26 de enero de 2021 26/1/21

“Señor Illa, ¿qué dejo a la abuela fuera en Navidad?”

“Señor Illa, ¿qué dejo a la abuela fuera en Navidad?” - (foto 1)
  • Los ciudadanos a pie de calle ni entienden ni comparten que el límite de personas se reduzca a 6 “porque no aplican la lógica, la gente se lo va a saltar”

Que hay gente para todos los gustos y pensamientos es una realidad, pero hoy elperiodic.com ha experimentado un grito unánime hacia aplicar la lógica en la extraña Navidad del COVID-19 a la que se enfrentarán las familias en poco más de un mes.

A las puertas de esas fiestas navideñas las impresiones de la gente a pie de calle no se hacen esperar, por lo que un padre de familia lanza un mensaje directo: “Señor Salvador Illa, ¿qué dejo a la abuela de mis hijos fuera de mi casa esta Navidad porque el límite es de 6?.

Las primeras informaciones sobre las medidas navideñas en cuanto a límites de reuniones y horarios de las que informó este digital han provocado en la población un malestar y una seria preocupación por no saber cómo organizarse en las cenas y comidas señaladas de estas fechas.

Un hombre de Gandia ha expresado que “más nos valdría a todos aplicar más la lógica y menos las decisiones de cara a la galería, ya que nos hemos dado cuenta de que el Coronavirus es una realidad en nuestras vidas, pero de la misma manera sabemos que nadie va a poder parar el sentimiento de dejar a algún familiar fuera de casa en Nochebuena o Nochevieja por los límites en las reuniones”.

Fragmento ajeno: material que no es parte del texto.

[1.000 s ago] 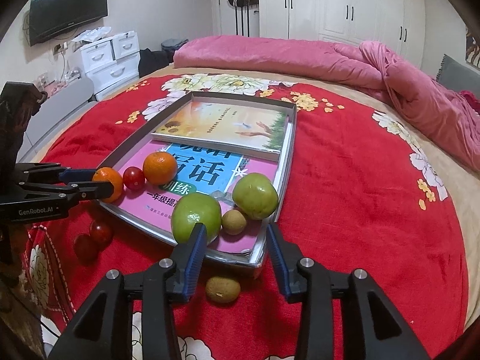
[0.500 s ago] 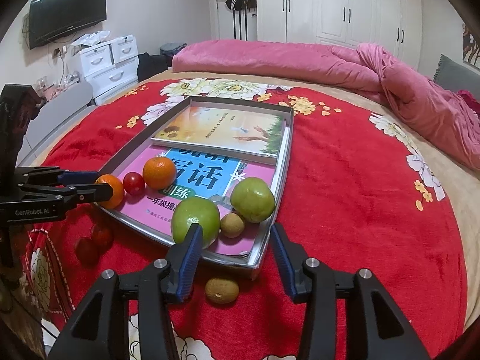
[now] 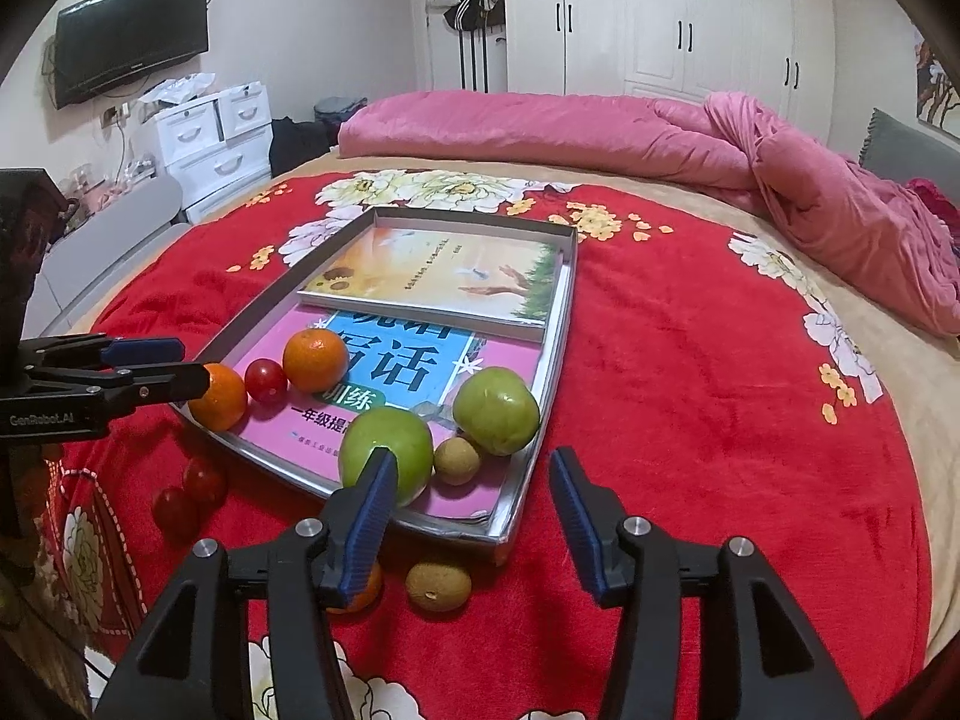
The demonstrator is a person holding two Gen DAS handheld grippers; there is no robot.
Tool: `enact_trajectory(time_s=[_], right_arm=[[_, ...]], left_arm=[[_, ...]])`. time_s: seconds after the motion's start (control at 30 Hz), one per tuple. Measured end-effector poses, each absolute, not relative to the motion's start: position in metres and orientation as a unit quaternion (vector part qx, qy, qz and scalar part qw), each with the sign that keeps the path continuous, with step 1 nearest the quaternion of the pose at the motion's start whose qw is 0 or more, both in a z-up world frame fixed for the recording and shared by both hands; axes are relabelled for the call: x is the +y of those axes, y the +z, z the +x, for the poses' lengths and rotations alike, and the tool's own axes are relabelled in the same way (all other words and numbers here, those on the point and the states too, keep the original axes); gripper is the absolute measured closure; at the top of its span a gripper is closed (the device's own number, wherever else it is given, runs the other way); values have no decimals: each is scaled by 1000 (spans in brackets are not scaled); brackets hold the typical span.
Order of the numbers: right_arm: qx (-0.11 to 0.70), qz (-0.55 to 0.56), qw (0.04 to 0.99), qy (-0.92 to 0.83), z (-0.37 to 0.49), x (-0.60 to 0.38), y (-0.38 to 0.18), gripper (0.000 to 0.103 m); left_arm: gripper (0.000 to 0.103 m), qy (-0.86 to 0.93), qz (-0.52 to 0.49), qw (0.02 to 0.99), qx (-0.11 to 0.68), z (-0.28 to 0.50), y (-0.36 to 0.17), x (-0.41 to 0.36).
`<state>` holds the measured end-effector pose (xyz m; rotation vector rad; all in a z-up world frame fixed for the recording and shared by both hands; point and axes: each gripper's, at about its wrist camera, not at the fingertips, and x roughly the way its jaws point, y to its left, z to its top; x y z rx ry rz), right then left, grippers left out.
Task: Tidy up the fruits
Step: 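Open the left tool releasing the orange while the right tool releases the kiwi, then move the left tool to a red tomato while the right tool approaches the loose orange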
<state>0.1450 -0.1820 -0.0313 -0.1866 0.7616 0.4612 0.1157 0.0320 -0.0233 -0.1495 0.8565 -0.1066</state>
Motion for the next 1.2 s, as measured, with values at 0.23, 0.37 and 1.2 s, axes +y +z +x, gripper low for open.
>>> enact_trajectory(time_s=[0.23,0.37,1.2], right_arm=[[355,-81,905,220,144,-186,-25,42],[350,-77,909,215,144,-188,-23,39],[297,-35,933,200,131,-211,6,17]], left_arm=[[34,-51,-77,909,406,112,-17,33],[29,-50,-83,910,403,111,-15,34],[25,-35,-112,913,390,90,4,56]])
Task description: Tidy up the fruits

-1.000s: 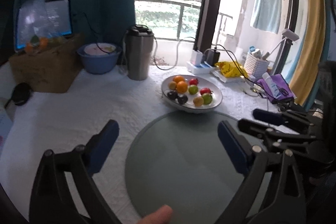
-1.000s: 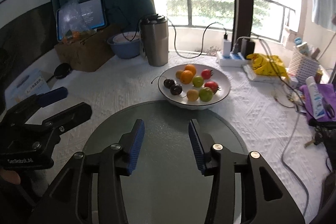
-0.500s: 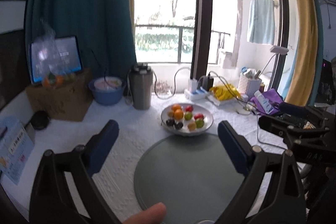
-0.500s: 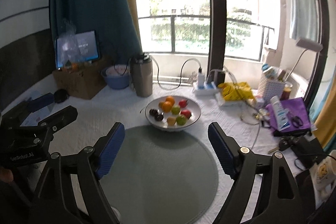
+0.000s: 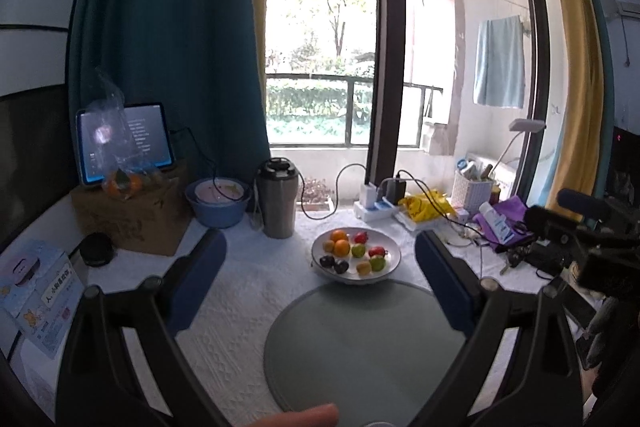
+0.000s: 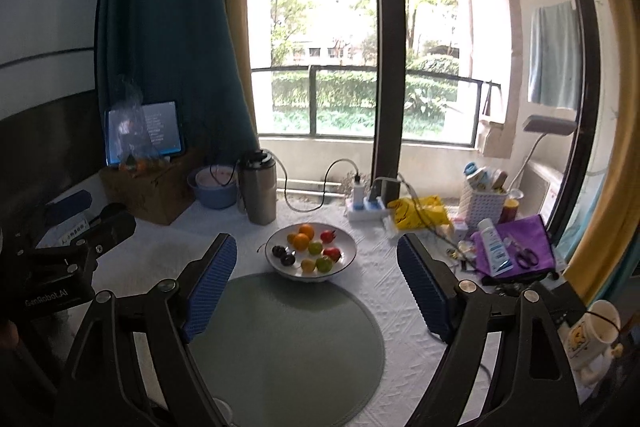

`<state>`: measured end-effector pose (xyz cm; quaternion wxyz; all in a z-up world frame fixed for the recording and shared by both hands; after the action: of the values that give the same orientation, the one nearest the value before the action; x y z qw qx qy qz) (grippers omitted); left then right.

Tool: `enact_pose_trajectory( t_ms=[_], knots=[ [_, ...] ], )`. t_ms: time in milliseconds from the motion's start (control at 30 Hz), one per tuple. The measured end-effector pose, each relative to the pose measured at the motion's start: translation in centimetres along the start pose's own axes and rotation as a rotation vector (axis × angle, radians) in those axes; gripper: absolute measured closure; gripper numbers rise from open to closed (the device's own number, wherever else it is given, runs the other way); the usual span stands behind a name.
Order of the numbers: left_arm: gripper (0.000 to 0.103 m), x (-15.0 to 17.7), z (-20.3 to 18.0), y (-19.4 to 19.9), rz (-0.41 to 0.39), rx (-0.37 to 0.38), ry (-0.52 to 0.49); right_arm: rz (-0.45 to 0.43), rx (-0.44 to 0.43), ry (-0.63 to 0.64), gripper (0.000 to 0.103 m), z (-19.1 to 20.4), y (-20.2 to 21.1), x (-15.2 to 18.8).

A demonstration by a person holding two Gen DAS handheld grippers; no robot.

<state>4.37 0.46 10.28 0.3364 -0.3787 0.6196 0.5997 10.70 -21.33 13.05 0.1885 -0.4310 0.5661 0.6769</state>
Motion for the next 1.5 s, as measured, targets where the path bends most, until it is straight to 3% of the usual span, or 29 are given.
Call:
enact_pose_trajectory(
  t_ms=[400,567,1500],
  knots=[
    [0.007,-0.5,-0.6,2.3,-0.039,0.022,-0.007,-0.053,0.040,0.001,0.018,-0.8,3.0,0.0],
    [0.007,-0.4,-0.2,2.8,-0.057,0.030,0.040,-0.067,0.043,-0.002,0.017,-0.9,3.7,0.2],
    [0.007,0.0,0.0,3.8,-0.081,0.038,0.039,-0.064,0.045,0.006,0.017,-0.7,3.8,0.1]
  ],
)
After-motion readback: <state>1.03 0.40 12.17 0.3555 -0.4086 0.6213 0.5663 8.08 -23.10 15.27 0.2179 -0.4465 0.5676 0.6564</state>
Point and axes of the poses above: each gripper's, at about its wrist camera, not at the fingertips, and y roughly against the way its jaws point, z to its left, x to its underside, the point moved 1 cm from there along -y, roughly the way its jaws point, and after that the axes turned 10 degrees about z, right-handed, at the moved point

Continúa detallando que “se trata de algo sentimental, por lo que hay que aplicar la lógica, por mucho que el Gobierno, la Policía o quien sea nos diga que ese es el límite, nadie en su sano juicio va a dejar a un ser querido fuera de casa por ello; todo esto no significa que nos dé igual todo y que pensemos que el virus no existe, pero por eso mismo tomaremos las precauciones, pero la abuela vendrá a casa”.

Teniendo claro que “la abuela” estará, aunque con distancias de seguridad y precauciones máximas, el hombre sigue su discurso afirmando que “ninguna familia va a querer matar a sus mayores contagiándoles, pero por eso mismo es por lo que no podemos permitirnos no compartir un año con ellos, por lo que las precauciones con ellos serán todas las habidas y por haber”.

Encontramos un mayor consenso en cuanto al límite horario, que en principio se amplía hasta la 1 de la madrugada en Nochebuena y Nochevieja.

Otra de las personas que han querido aportar su visión ha explicado a este digital que “el horario no nos afecta tanto como el límite de personas, ya que no tiene nada que ver una cosa con la otra”.

Su explicación se basa en que “el horario es comprensible para evitar los botellones en las calles, es algo normal en lo que creo que coincidimos la mayoría y la gente no se saltará por la dureza de las multas; aunque de la misma manera tengo claro que el número de personas lo va a cumplir solamente quienes sus familias sean así de reducidas, todos los demás, como en mi caso, no vamos a dejar a alguien fuera por culpa de otros”.

El asunto de la culpa lo trata a continuación, detallando que “como pasa en prácticamente todas las cosas, pagamos justos por pecadores, por lo que aquí se tiene que priorizar la lógica aplastante de que si vienen en Navidad mis familiares más mayores vamos a tener el máximo cuidado posible con ellos para no infectarles; pero claro, si esto otros lo utilizan para juntarse en multitud y hacer fiestas ilegales, es ahí donde entra la injusticia de pagar unos por la irresponsabilidad de otros”.

Lo que queda claro a pie de calle es que el límite de 6 personas cenando en la mesa de Navidad va a ser prácticamente imposible de conseguir en su mayoría, aunque de la misma manera coinciden en que el toque de queda sí parece una restricción comprensible y lógica.